We have the mayor, an elected public servant who works for us, effectively looking us dead in the face and saying “Screw you. I don’t care. I’ll do what I want.”
I have no idea where we go in an instance like this, as a society, when powerful figures have no shame. I guess that’s the power of power, to not care. But it’s one thing when it’s some unelected corporate crony, it’s another when it’s a public servant.
Still, shame is not enough. Good journalism is not enough. And that’s a bummer.
Maybe it’s just that we have to find a way to arrest people who have done things that warrant arrest, or at least force them out of positions of power. But even then, that involves leveraging (shaming?) other public figures into making that move.
No such luck in Seattle, where Lorena Gonzalez—president of the Seattle City Council, which can force Durkan from office with enough votes—proposed creating a new independent office to handle mayor’s office public records.
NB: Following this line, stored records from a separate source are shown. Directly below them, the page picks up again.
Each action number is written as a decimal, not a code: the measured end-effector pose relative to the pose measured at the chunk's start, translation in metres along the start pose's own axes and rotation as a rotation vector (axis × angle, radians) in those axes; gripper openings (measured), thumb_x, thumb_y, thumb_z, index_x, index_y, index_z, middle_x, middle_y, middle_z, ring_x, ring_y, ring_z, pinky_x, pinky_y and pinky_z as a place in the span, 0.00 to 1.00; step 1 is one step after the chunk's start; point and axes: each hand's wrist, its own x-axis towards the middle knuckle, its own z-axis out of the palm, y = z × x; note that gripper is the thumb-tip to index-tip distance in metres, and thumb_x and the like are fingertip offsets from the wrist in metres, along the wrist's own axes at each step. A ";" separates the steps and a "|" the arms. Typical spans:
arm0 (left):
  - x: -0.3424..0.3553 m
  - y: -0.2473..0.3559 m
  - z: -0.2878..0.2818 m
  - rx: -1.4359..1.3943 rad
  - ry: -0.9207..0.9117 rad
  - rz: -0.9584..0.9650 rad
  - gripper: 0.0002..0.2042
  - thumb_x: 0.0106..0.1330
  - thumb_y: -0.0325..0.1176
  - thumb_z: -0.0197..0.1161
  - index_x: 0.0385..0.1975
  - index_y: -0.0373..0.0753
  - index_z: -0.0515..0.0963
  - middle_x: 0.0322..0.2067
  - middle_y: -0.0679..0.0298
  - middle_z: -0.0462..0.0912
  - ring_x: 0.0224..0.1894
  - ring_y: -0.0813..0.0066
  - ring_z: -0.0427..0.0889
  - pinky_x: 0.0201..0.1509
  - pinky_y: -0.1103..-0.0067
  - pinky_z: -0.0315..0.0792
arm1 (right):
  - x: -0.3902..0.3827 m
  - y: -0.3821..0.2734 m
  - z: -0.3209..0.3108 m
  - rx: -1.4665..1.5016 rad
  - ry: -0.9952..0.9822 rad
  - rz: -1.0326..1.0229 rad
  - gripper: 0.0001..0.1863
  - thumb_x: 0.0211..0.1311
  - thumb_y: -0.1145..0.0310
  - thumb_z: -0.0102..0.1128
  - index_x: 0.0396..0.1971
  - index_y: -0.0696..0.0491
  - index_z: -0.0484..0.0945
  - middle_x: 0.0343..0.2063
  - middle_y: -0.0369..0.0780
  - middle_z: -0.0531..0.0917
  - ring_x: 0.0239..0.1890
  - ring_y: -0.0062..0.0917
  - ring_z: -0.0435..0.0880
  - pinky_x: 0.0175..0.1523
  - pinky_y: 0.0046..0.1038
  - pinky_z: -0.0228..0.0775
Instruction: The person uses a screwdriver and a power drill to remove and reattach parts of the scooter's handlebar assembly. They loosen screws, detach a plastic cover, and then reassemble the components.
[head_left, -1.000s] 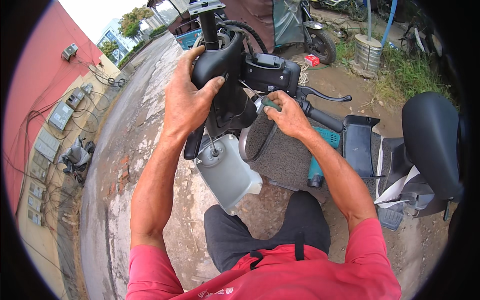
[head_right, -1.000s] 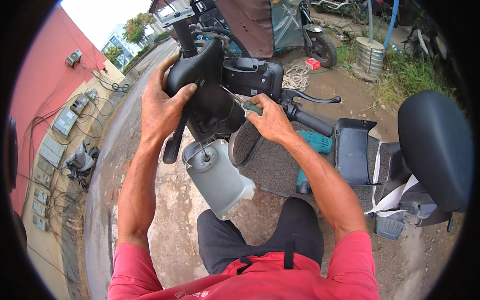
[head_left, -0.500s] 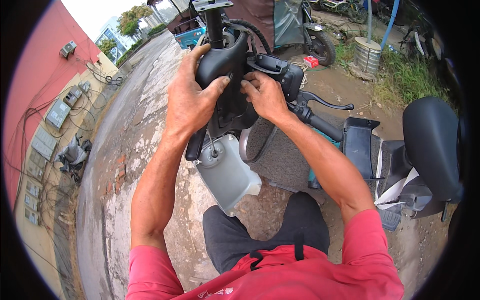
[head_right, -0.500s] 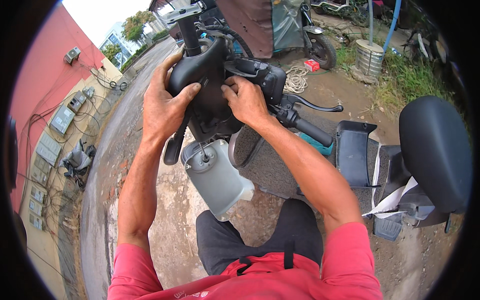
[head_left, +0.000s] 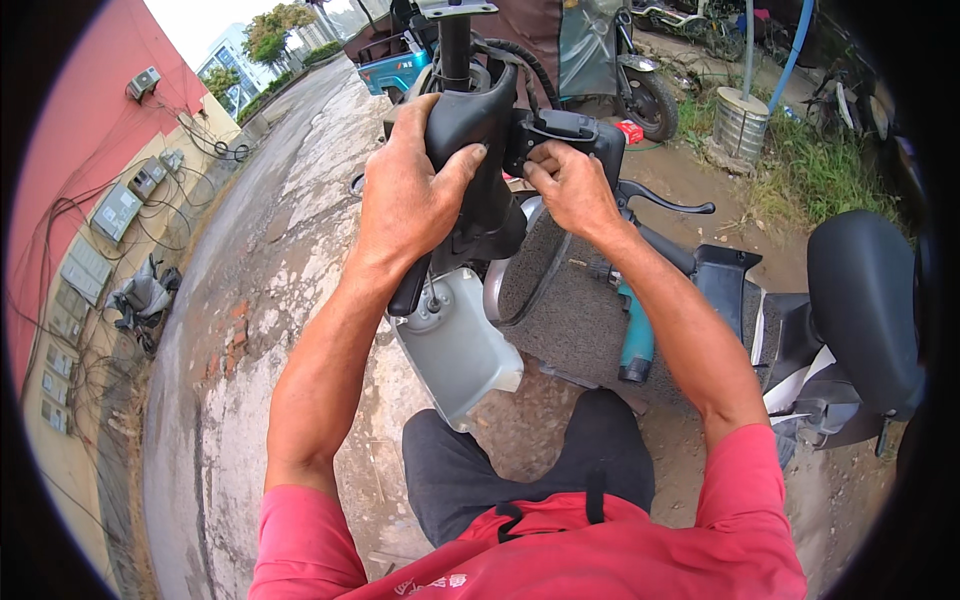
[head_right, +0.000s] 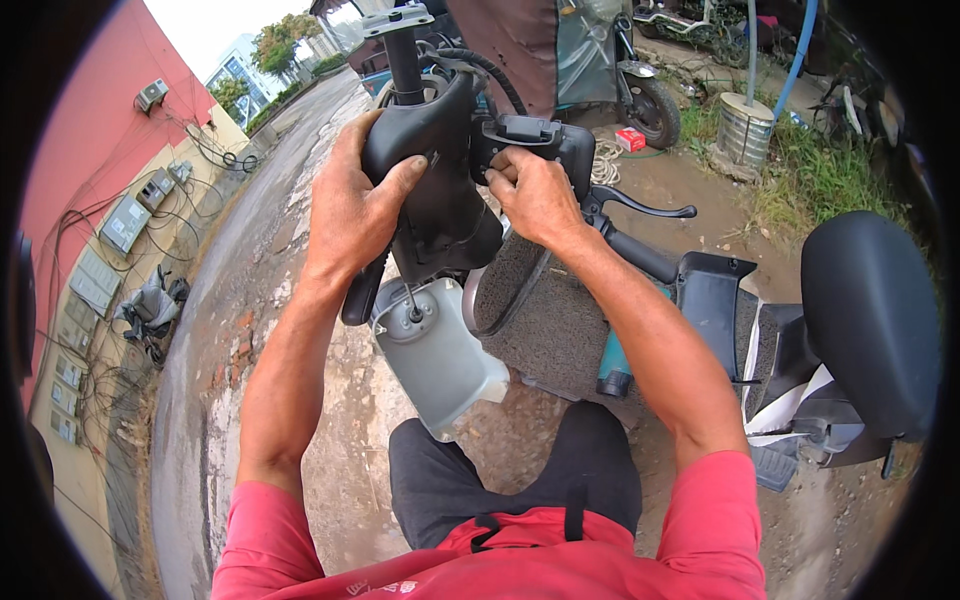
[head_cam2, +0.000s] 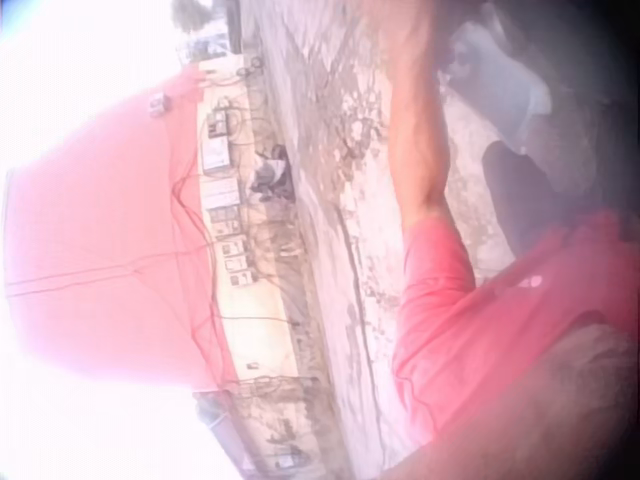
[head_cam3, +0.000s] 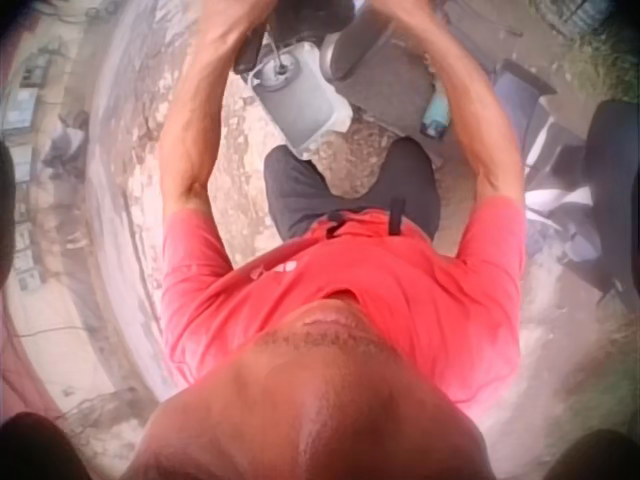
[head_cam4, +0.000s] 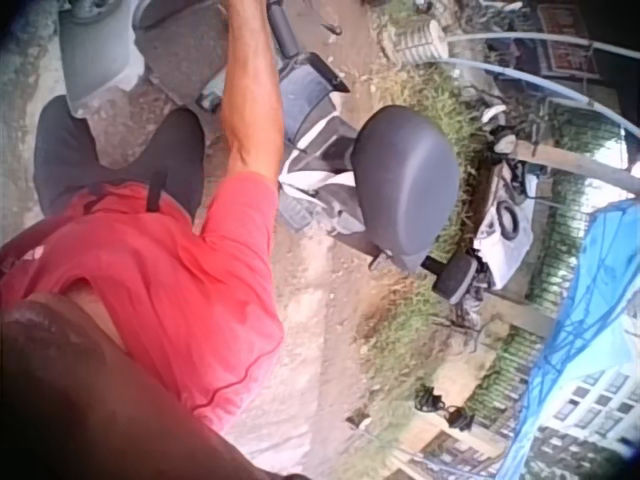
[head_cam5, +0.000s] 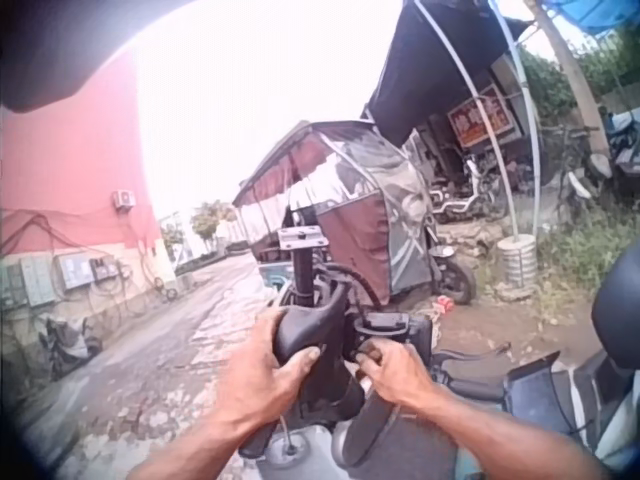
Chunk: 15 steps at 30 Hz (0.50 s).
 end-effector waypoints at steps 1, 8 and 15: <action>0.000 0.001 0.002 -0.003 0.004 0.007 0.30 0.62 0.35 0.72 0.63 0.31 0.71 0.42 0.39 0.86 0.43 0.45 0.89 0.48 0.63 0.81 | 0.002 0.000 -0.004 -0.047 0.001 -0.013 0.13 0.64 0.66 0.65 0.42 0.59 0.84 0.34 0.49 0.89 0.39 0.42 0.90 0.48 0.37 0.81; -0.010 0.010 0.012 0.001 -0.072 -0.076 0.32 0.63 0.37 0.72 0.66 0.32 0.67 0.46 0.38 0.84 0.46 0.43 0.88 0.52 0.62 0.80 | 0.017 0.026 -0.027 -0.266 0.065 -0.079 0.13 0.66 0.65 0.64 0.43 0.59 0.84 0.36 0.51 0.89 0.41 0.47 0.89 0.49 0.41 0.79; -0.011 0.006 0.017 -0.022 0.015 -0.023 0.31 0.64 0.36 0.71 0.65 0.31 0.68 0.46 0.37 0.84 0.46 0.40 0.87 0.51 0.60 0.80 | 0.016 0.035 -0.035 -0.204 0.059 -0.050 0.13 0.66 0.67 0.66 0.44 0.60 0.84 0.35 0.50 0.89 0.40 0.45 0.90 0.47 0.39 0.80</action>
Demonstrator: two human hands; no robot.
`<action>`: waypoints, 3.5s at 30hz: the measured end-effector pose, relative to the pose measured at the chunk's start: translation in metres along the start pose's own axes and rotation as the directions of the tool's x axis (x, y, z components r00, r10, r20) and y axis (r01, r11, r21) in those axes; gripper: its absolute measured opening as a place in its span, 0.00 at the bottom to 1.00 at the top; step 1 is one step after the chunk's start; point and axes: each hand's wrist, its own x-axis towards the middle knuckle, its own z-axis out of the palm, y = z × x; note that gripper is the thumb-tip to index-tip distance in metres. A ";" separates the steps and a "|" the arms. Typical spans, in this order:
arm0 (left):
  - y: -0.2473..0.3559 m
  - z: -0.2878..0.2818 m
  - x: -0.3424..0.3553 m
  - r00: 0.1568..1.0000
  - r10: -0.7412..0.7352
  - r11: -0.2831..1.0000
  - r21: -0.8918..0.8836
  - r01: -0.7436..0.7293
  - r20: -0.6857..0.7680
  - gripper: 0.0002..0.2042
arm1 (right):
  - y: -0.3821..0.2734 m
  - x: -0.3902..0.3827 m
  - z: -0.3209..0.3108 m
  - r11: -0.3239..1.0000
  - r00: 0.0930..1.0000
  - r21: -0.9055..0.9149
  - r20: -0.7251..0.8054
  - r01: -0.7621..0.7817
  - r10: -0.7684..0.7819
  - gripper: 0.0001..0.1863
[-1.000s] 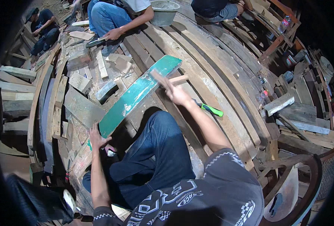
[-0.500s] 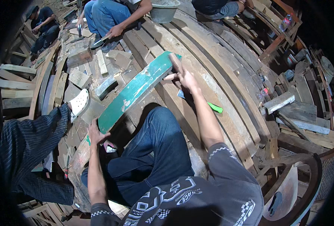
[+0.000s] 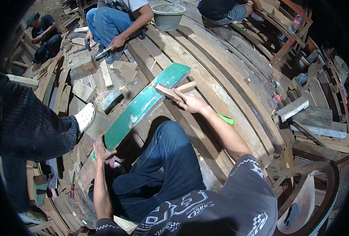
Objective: The person picks up a wooden board and a sanding block, sits down, and sands the surface and edges of the wooden board using the sanding block.
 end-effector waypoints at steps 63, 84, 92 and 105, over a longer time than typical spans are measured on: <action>-0.107 -0.101 -0.011 0.675 -0.644 0.368 -0.919 -0.141 -0.361 0.12 | -0.109 0.007 -0.007 0.941 0.997 0.334 0.033 0.056 -0.071 0.34; 0.024 -0.013 -0.006 0.976 -0.046 0.986 0.166 0.011 0.213 0.56 | -0.030 -0.039 -0.006 0.974 0.963 0.050 -0.150 -0.220 0.225 0.26; 0.014 -0.005 -0.002 0.982 -0.031 0.981 0.195 -0.006 0.186 0.57 | -0.039 -0.038 -0.013 0.976 0.968 0.074 -0.133 -0.206 0.214 0.30; 0.008 0.005 0.001 0.984 -0.034 0.990 0.142 0.009 0.175 0.59 | -0.008 -0.042 0.009 1.000 0.994 0.019 -0.109 0.015 -0.013 0.34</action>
Sigh.
This might be a lot of words to say “Uh, guys, we might be screwed.” I hope we’re not screwed. But we might be screwed.
Though, I guess the first step in figuring out a way to not be screwed is to realize you kind of are.
We should all acknowledge that great journalism—and through that, scorn for those who deserve it—isn’t enough anymore. It’s going to take more. What that “more” is, I don’t know.
But let’s work on it. A better world is possible.